* **Problem requirements**: From the listing below, copy out every line where the word "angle" appears.
━━ Input data ━━
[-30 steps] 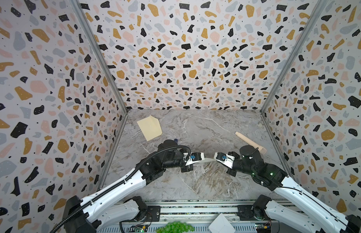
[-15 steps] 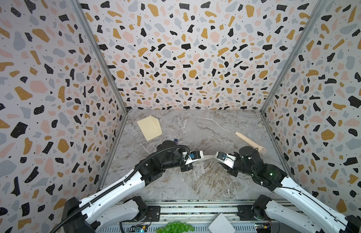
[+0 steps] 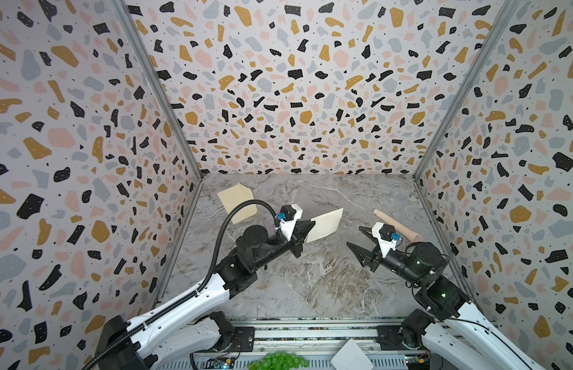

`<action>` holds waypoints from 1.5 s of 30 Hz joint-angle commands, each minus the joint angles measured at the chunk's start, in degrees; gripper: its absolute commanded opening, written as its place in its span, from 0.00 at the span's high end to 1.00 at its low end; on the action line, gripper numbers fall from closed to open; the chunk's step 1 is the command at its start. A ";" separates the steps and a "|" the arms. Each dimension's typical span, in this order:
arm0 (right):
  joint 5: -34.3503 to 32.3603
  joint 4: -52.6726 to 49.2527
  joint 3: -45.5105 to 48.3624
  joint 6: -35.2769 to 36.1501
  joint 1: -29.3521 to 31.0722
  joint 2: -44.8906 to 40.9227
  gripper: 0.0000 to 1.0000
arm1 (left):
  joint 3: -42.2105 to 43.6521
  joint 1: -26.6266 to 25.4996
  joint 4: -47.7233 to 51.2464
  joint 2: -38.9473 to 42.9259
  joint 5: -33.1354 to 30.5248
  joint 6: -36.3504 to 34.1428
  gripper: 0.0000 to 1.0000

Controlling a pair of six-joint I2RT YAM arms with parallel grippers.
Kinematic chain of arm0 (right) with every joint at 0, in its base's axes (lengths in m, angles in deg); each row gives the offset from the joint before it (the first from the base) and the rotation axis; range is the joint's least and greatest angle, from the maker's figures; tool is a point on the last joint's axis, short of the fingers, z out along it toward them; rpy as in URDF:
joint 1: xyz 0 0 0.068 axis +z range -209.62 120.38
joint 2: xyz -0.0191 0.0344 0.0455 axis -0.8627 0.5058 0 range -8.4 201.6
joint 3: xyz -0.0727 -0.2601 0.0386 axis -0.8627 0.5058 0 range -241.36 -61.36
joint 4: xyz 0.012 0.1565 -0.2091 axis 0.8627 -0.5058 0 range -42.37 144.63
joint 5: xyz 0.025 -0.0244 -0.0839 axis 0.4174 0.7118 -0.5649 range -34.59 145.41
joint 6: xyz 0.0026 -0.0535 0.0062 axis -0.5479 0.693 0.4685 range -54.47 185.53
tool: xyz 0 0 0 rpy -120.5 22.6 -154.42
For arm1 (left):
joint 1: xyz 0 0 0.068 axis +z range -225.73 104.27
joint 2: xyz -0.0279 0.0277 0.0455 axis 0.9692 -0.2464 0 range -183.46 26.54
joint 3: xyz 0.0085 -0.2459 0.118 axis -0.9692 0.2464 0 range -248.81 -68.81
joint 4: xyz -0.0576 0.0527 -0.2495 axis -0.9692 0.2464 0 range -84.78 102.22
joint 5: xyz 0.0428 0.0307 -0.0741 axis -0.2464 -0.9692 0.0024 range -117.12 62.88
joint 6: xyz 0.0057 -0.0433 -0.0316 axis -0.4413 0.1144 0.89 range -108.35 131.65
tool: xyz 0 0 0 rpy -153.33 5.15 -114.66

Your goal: Place the letter into the envelope and seal it

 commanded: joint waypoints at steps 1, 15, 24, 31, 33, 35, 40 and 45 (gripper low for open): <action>-2.13 17.53 2.77 -23.63 -0.13 0.87 0.28 | 2.46 0.53 -16.44 0.20 -4.83 19.80 1.00; -17.68 54.65 16.23 -53.45 6.76 10.79 0.26 | 10.16 0.56 -35.36 -5.00 -8.59 49.51 1.00; -19.20 61.32 14.26 -57.51 9.00 19.90 0.27 | 12.09 0.53 -40.59 -6.88 -8.40 53.47 1.00; -17.50 62.56 11.42 -56.23 9.23 22.92 0.32 | 12.14 0.80 -40.04 -6.04 -7.88 53.39 1.00; -16.28 63.15 10.45 -55.33 9.23 23.77 0.36 | 11.88 0.97 -38.56 -5.44 -7.85 52.76 1.00; -15.10 63.90 9.74 -54.69 9.23 24.66 0.37 | 11.58 1.14 -37.84 -5.22 -7.59 52.52 1.00; -10.96 63.24 6.19 -53.11 8.59 27.16 0.40 | 11.32 1.50 -37.71 -5.24 -6.25 52.58 1.00; -6.08 64.01 3.39 -53.93 7.07 30.60 0.53 | 11.13 1.81 -37.44 -4.83 -5.16 51.95 1.00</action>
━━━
* **Written response**:
`<action>` holds waypoints from 1.5 s of 30 Hz joint-angle commands, each minus the joint angles measured at the chunk's start, in degrees; gripper: its absolute commanded opening, written as its place in its span, from 0.00 at the span's high end to 1.00 at its low end; on the action line, gripper numbers fall from closed to open; the chunk's step 1 is the command at its start. A ";" separates the steps and a "|" the arms. Each dimension's typical span, in this order:
Kinematic chain of arm0 (right) with every joint at 0, in its base's axes (lengths in m, angles in deg); each row gives the offset from the joint before it (the first from the base) and the rotation axis; range is the joint's least and greatest angle, from the maker's figures; tool is a point on the last joint's axis, short of the fingers, z out along it toward them; rpy as in URDF:

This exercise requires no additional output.